CARSON CITY, Nev. (AP) — Las Vegas has been known for decades as the place for exuberant nuptials blessed by the swirl of Elvis’ white capes. But for years, legal marriages were barred for same-sex couples.
Now, the state that’s home to the “wedding capital of the world” is also the first in the country to officially protect same-sex marriage in its Constitution.
“It’s literally righting a wrong,” said Karen Vibe, a businesswoman who moved to Reno shortly before voters passed a ban on same-sex marriage in 2002.
That vote left her feeling betrayed by her new neighbors, and she couldn’t marry her wife until courts ruled against the measure more than a decade later.
Watching people vote this election to repeal the defunct ban gave her a deeper sense of security in her home and family.
It also helped ease the anxiety she and others in the LGBTQ community are feeling about the new conservative majority on the U.S. Supreme Court after two justices took the unusual step of criticizing the high court’s 2015 decision guaranteeing same-sex couples the right to marry nationwide.
“There’s now a looming question on many issues, including the equality and freedom of LGBT people,” said Jenny Pizer, law and policy director at LGBT rights group Lambda Legal. “The question and the anxiety, the uncertainty looms in a way that is fresh.”
It’s considered unlikely that the high court would overturn such a recent precedent that has quickly become deeply enmeshed in U.S. society, but the fact that the Nevada amendment passed with more than 60% of the vote is heartening, said Shannon Minter, legal director for the National Center for Lesbian Rights.
“The incredibly high margin really shows how much our country has changed on the issue,” Minter said.

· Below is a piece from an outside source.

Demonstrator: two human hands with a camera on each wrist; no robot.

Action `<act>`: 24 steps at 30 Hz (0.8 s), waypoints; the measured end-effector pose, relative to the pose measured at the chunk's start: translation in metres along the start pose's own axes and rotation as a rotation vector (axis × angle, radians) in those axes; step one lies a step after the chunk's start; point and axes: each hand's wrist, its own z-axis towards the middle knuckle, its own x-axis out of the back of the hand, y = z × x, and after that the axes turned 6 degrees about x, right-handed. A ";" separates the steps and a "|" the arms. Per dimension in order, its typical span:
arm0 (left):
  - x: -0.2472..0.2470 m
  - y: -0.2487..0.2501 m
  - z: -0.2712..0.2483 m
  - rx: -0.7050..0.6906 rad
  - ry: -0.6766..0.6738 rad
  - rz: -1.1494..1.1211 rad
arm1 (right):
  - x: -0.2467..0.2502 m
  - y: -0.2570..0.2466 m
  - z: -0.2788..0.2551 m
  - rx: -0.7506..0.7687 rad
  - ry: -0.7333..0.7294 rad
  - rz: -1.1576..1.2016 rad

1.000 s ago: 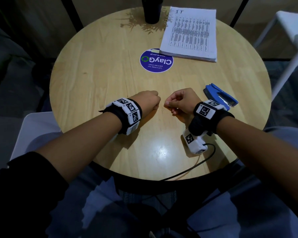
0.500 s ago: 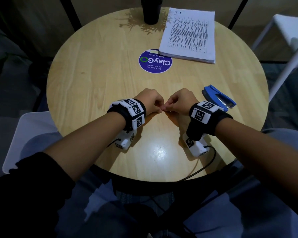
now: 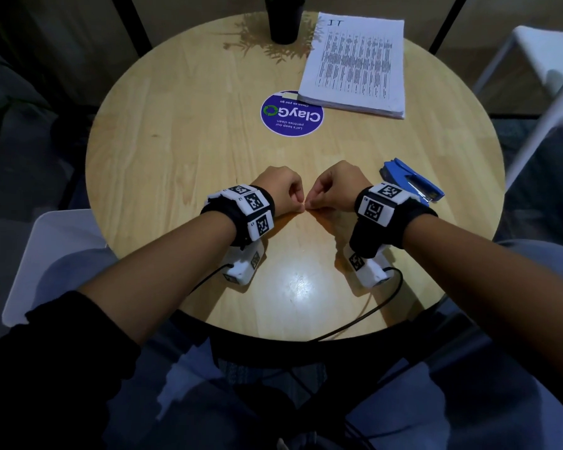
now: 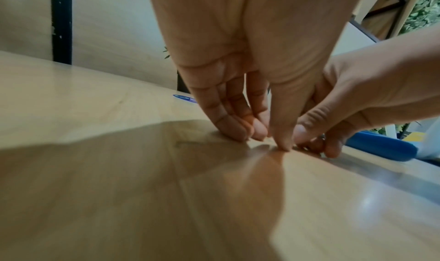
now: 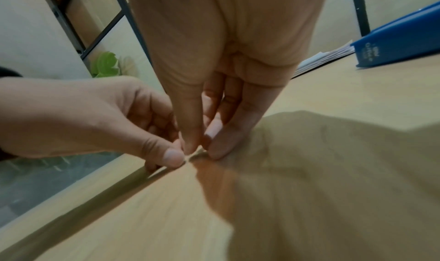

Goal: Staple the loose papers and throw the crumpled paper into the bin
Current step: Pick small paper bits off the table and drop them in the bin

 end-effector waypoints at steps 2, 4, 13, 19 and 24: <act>0.001 -0.003 -0.001 0.011 0.002 -0.045 | 0.005 0.005 -0.002 0.024 -0.002 0.025; -0.001 -0.005 -0.003 0.007 -0.016 -0.061 | 0.009 0.011 -0.006 0.041 -0.020 0.050; 0.002 -0.005 0.001 0.029 0.026 -0.096 | 0.013 0.008 -0.003 0.121 -0.056 0.053; 0.001 -0.008 0.001 0.043 0.033 -0.066 | 0.009 0.011 -0.002 0.081 -0.005 -0.046; 0.001 -0.002 0.003 0.037 0.048 -0.041 | 0.010 0.011 -0.003 0.101 -0.052 -0.126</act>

Before it could get on the ballot, the question had to clear the state Legislature twice — in 2017 and 2019. Supporters campaigned across Nevada, arguing that even if the ban was defunct it still left a scar on the state Constitution. The former lawmaker who sponsored the resolution, Nelson Araujo, said the November vote was a culmination of four years of work.
“To see my state support me and so many of my friends and my community is an incredible feeling,” he said.
Nevada has long been a swing state with an electorate ranging from cowboys to casino workers, though it’s been trending more Democratic in recent years. Still, the same-sex marriage vote crossed party lines, garnering a larger percentage of the vote than Democratic President-elect Joe Biden and passing in some counties carried by President Donald Trump.
About 30 states still have same-sex marriage bans on the books, though they have been blocked by the courts. Virginia lawmakers repealed their ban this year, but similar efforts have failed in Indiana and Florida.
In Nevada, the change won’t require clergy members to perform same-sex marriages if they don’t want to. Still, some opposition remains. Kevin White, executive director of the state’s Baptist Convention, told the Baptist Press that he appreciates the exemption, but “it just saddens my heart greatly as we move so far away from God and His designed plan for our lives.”
Nevada has one of the nation’s highest proportions of LGBTQ people, just behind Washington, D.C., and Oregon, according to a 2016 report by the Williams Institute at the University of California, Los Angeles, law school.
The share of marriage licenses given to same-sex couples in the Las Vegas area has been on the rise since 2014, when the ban was first struck down in federal court. That year, they made up 4.6% of the total. This year, even with a sharp decline overall in marriage licenses because of the coronavirus pandemic, same-sex couples made up more than 6% of people who tied the knot in Clark County.
People have streamed into Nevada from all over the world to get hitched since at least the 1930s, pushing the marriage rate to the highest in the country and creating a $2 billion-a-year industry, Clark County Clerk Lynn Goya said. About $100 million of that economic activity is tied to same-sex weddings.
Goya makes an effort to chat with some of the tens of thousands of people who come to her office for marriage licenses every year.
“Something I hear consistently from same-sex couples is they feel comfortable here,” she said. “They feel like they can walk down the street holding hands and nobody will give them a hard time, and they just feel like it’s a very welcoming community.”